Les entreprises technologiques détruisent des millions de périphériques de stockage réutilisables chaque année

Les Entreprises Technologiques Détruisent Des Millions De Périphériques De Stockage

En bref : les entreprises technologiques ont tendance à détruire les périphériques de stockage dès qu’elles les jugent obsolètes par crainte de fuites de données. Les experts disent que cette pratique est très coûteuse, affirmant qu’ils peuvent et doivent supprimer les données en toute sécurité pour réutiliser le stockage. Ce dilemme oppose les préoccupations de sécurité à la durabilité.

Selon un nouveau rapport du Financial Times (réimprimé par Ars Technica), la procédure standard des entreprises technologiques consiste à déchiqueter les serveurs et les disques durs toutes les quelques années au lieu de les effacer et de les vendre. Le rapport décrit les différentes façons dont la pratique nuit à la planète.

Des géants de la technologie comme Amazon, Microsoft et Google mettent à niveau leur hardware de stockage tous les quatre ou cinq ans. Avec les banques, les services de police et les agences gouvernementales, ils détruisent chaque année environ des dizaines de millions de périphériques de stockage obsolètes, car exposer même de petites quantités de données peut avoir des conséquences juridiques considérables, car une fuite pourrait irriter les régulateurs et nuire à la confiance des consommateurs.
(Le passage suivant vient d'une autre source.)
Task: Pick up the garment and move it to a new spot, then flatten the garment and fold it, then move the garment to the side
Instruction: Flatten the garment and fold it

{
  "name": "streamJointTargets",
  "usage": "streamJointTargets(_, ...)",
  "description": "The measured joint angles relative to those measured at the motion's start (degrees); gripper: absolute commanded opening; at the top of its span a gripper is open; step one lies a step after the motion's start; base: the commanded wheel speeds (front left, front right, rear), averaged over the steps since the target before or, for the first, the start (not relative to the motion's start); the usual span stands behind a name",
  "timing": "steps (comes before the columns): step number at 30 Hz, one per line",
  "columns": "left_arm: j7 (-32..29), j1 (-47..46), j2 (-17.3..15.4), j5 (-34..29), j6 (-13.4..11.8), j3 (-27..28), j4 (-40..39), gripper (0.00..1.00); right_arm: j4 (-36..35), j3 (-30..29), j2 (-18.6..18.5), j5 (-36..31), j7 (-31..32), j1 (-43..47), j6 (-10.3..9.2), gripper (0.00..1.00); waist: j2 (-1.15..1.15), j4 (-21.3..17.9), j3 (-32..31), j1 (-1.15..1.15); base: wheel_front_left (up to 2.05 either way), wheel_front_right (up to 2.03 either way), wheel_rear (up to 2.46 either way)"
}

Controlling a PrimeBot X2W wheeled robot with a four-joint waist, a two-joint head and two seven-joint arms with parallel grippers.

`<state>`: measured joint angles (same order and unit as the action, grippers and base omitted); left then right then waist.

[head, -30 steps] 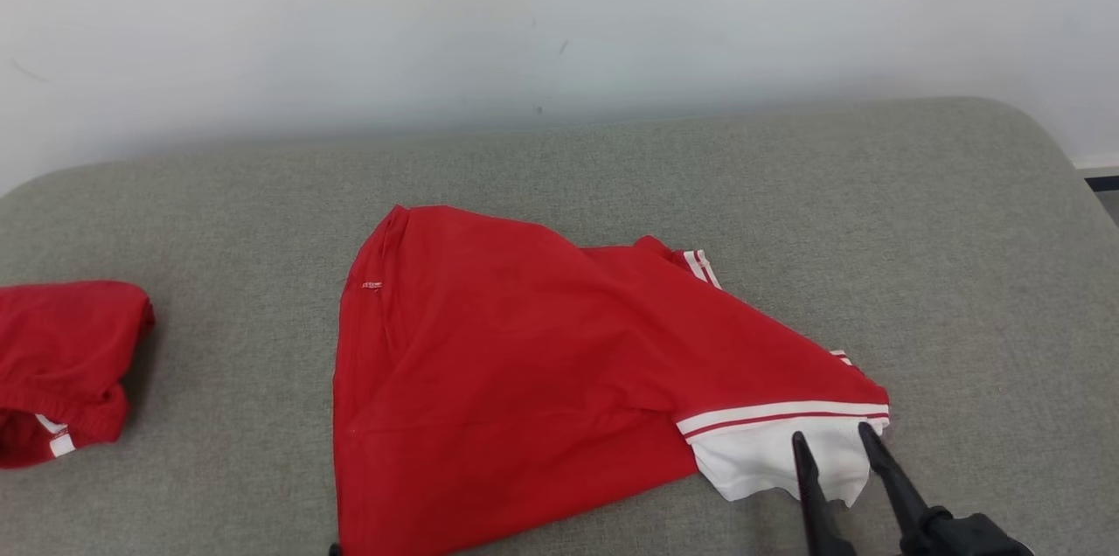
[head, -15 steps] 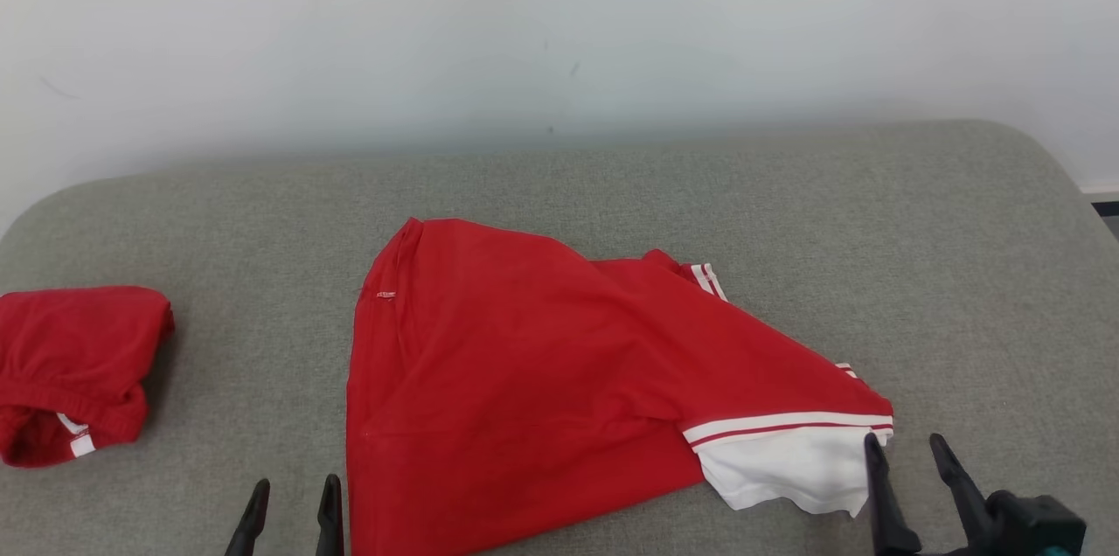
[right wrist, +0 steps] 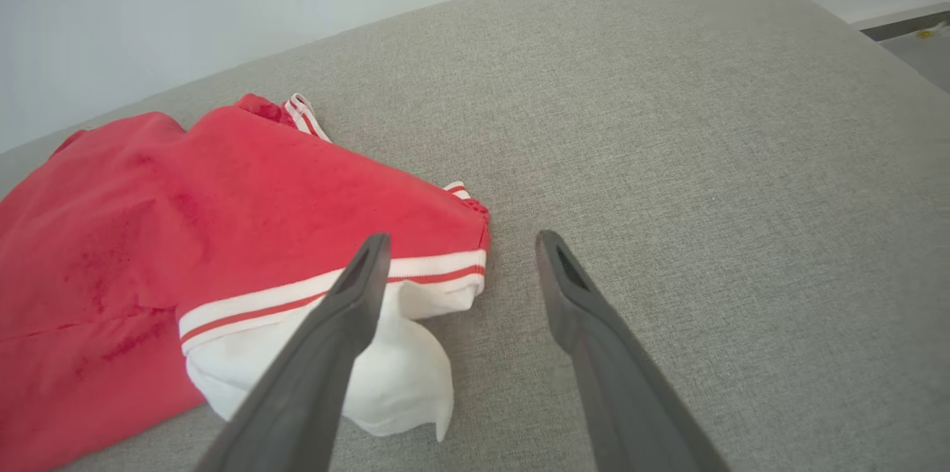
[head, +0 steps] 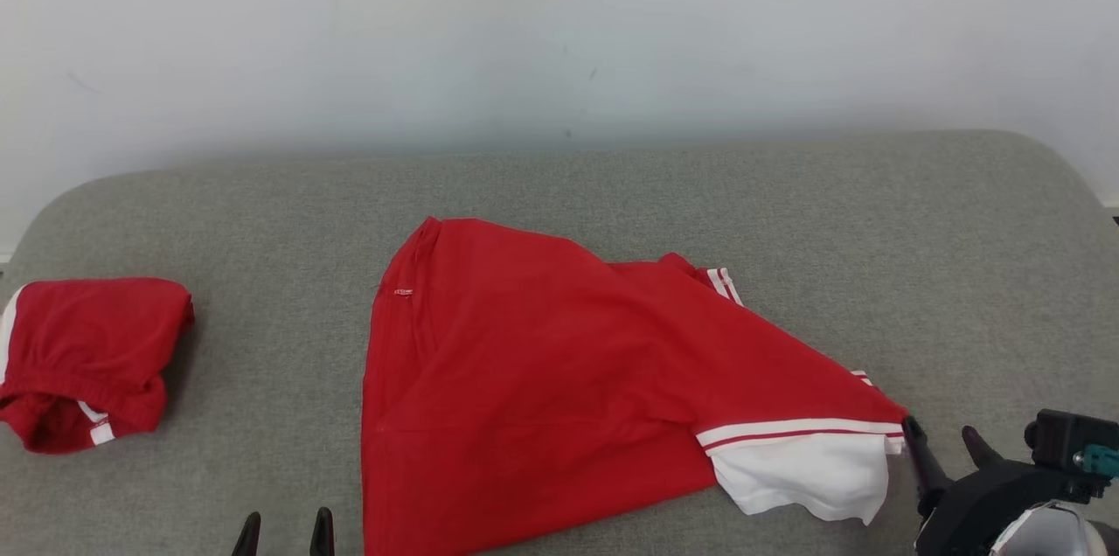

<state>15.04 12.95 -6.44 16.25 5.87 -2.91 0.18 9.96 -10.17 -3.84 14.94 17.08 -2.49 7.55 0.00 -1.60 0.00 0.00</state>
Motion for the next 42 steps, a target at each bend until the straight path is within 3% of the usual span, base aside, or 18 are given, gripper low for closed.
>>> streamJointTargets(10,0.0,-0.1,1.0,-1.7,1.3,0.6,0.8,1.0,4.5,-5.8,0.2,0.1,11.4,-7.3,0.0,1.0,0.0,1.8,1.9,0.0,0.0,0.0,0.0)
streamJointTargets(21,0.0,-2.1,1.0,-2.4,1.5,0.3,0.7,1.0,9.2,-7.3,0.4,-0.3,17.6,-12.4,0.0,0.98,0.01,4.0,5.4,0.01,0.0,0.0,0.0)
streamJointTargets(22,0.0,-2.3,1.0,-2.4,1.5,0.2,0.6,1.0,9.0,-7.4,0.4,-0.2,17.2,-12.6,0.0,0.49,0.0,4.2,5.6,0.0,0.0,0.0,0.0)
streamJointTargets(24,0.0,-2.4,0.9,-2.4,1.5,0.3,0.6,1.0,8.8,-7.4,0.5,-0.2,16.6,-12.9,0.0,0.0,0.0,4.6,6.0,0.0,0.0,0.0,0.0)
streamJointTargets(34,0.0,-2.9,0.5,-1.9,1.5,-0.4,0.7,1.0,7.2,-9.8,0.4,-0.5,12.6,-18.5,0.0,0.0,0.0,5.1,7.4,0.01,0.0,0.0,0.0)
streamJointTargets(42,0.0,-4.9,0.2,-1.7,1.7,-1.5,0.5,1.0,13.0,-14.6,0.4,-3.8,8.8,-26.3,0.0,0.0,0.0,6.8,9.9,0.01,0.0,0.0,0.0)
Le mois dernier, la Securities and Exchange Commission a infligé une amende de 35 millions de dollars à Morgan Stanley pour avoir vendu aux enchères des milliers de disques durs avant de les effacer, faisant fuir des millions de données de clients. Bien que rien n’indique que des clients aient été blessés, de nombreuses entreprises, en particulier celles qui exploitent des services cloud, ne souhaitent probablement pas subir le même sort.

Certains groupes peuvent penser que l’élimination de hardware obsolète est respectueuse de l’environnement alors que le contraire pourrait être le cas. En ce qui concerne les déchets électroniques, les problèmes d’utilisation de l’énergie et de recyclage sont plus complexes qu’il n’y paraît.

Les entreprises peuvent passer à du hardware plus récent parce qu’il est plus économe en énergie, censé avoir une empreinte carbone plus faible. Cependant, la plupart des émissions de carbone technologiques proviennent de la fabrication et non de l’exploitation. Des chercheurs de l’Université du Wisconsin-Madison ont découvert que cela pourrait être le cas avec les SSD, et des chercheurs de Harvard ont obtenu des résultats similaires concernant l’empreinte carbone globale des entreprises technologiques.

De plus, bien que le hardware déchiqueté voit environ 70 % de ses composants recyclés, le processus gaspille essentiellement les émissions de sa fabrication initiale. Réutiliser ces matériaux indique répéter la partie la plus émissive de l’empreinte carbone du hardware. Pire encore, tout matériau perdu comme les métaux des terres rares doit être réexploité, ce qui peut contribuer à l’utilisation de matériaux de conflit.

Les entreprises peuvent penser que la destruction est le seul moyen d’assurer la sécurité des données, mais les experts pensent qu’il s’agit d’une option nucléaire inutile. De nombreux disques durs et serveurs peuvent probablement rester utilisés pendant des années, voire des décennies, et il existe probablement un risque minime que des acteurs malveillants récupèrent des données à partir d’un stockage d’occasion avec un logiciel médico-légal. Google et Microsoft disent qu’ils ont commencé à utiliser des serveurs remis à neuf, mais le déchiquetage est toujours la procédure standard pour les disques durs.